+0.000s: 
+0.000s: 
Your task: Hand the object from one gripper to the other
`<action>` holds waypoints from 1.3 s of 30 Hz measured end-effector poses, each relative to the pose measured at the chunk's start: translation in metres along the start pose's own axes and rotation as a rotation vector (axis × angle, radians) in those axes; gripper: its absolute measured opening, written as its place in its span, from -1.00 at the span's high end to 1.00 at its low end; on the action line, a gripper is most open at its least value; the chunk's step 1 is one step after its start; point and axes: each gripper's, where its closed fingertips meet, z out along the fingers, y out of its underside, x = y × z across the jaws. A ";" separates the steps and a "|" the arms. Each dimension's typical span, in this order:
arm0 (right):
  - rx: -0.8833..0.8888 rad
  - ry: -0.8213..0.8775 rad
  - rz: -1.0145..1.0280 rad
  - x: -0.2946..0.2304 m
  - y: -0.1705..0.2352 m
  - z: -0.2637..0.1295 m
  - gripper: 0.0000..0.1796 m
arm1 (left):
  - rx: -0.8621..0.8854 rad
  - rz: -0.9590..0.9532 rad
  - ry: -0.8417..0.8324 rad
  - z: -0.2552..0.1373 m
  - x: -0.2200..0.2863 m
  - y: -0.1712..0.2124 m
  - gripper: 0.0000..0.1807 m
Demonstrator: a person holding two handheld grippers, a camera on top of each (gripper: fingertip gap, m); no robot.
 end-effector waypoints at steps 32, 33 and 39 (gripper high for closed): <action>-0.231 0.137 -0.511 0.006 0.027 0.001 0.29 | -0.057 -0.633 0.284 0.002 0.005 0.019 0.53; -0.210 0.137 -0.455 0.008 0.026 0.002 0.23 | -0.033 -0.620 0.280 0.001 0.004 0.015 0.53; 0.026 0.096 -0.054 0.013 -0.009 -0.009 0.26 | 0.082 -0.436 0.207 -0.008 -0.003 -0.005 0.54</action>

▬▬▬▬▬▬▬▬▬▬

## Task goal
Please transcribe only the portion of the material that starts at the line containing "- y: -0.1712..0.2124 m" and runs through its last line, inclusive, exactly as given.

## The completed task
  - y: -0.1712..0.2124 m
  - gripper: 0.0000..0.1807 m
Demonstrator: a person holding two handheld grippers, a camera on top of each (gripper: fingertip gap, m); no robot.
 end-effector waypoints at steps 32, 33 and 39 (gripper high for closed): <action>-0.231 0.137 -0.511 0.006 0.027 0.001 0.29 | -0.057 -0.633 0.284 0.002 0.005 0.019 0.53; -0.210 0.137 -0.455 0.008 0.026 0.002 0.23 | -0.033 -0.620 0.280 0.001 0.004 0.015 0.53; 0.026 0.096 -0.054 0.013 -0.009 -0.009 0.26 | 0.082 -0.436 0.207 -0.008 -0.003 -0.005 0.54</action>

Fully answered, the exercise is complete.